FLaaS6G: Federated Learning as a Service in 6G Using Distributed Data Management Architecture

AI/ML is envisioned to play an essential role in 6G mobile communication systems. The privacy-preserving capabil-ities of Federated Learning (FL) make it promising in vertical applications; however, the central server-based system and lack of trusted data management limit its widespread use. To effectively support FL as a service from a network architecture perspective, this work provides a comprehensive design including three key features: First, the network architecture enables transparent and traceable data management based on Distributed Ledger Technology (DLT) platform, and realizes distributed and off-chain data storage by adopting Distributed Data Storage Entity (DDSE).

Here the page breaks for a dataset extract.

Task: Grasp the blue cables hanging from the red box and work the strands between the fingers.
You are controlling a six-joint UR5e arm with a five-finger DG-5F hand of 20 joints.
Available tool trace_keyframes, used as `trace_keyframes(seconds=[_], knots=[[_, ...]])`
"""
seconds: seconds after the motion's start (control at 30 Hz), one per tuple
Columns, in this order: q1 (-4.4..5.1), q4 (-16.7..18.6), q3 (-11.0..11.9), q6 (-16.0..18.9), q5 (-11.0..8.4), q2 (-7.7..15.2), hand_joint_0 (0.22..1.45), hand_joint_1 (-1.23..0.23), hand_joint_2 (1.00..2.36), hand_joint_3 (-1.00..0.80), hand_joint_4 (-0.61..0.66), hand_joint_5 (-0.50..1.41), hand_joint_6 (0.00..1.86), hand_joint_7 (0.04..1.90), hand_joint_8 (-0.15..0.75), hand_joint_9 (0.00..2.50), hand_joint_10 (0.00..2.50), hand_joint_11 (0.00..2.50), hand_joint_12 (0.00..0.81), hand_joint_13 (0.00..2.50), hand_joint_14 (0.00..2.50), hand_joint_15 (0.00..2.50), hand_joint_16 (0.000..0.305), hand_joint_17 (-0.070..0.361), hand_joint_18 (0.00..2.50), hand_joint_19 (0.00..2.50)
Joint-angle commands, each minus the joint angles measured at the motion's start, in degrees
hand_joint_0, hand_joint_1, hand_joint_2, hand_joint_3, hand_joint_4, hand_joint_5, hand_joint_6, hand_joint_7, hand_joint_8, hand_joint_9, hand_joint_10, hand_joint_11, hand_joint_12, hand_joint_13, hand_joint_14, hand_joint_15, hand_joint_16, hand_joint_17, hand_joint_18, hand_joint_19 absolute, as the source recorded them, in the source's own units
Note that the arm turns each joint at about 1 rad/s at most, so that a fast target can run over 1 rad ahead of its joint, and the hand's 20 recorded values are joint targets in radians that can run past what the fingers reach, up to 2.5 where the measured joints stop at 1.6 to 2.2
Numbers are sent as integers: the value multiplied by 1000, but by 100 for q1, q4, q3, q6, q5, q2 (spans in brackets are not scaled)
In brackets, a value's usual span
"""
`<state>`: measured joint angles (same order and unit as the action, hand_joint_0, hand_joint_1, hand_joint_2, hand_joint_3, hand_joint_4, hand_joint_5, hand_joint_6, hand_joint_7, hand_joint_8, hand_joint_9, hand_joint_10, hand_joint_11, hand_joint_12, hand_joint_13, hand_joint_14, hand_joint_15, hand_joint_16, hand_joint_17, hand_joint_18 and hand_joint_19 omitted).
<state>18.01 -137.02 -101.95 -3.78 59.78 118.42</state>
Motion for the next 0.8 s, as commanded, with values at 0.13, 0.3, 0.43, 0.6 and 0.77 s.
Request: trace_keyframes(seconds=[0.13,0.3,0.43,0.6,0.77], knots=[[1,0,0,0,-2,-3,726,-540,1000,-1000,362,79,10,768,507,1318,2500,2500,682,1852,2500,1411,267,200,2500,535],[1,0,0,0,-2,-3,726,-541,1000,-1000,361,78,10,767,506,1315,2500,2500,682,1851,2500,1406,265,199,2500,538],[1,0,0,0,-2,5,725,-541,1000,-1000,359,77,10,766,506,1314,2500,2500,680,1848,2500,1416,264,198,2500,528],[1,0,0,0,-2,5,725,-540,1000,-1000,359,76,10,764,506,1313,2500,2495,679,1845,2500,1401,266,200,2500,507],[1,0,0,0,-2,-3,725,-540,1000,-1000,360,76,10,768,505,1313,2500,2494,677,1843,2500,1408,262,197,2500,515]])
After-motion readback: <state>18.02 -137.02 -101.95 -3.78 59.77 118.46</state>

Second, the central aggregator of an FL service is decoupled from the data management scheme mentioned above, and is decentralized through smart contracts for aggregator selection among a set of aggregator candidates, with the selected aggregator subsequently responsible for client selection and model aggregation. Third, a completed set of procedures for FL services operations is defined. A simulation system is developed to verify the feasibility of the proposed architecture and to study the impact of introducing the data management mechanisms on the overall performance overhead. The results show that the impact is related to the FL settings, with a worst-case time overhead of 15% observed in selected test cases, i.e., 15% of the total time spent on the interactions with the DLT platform and DDSE.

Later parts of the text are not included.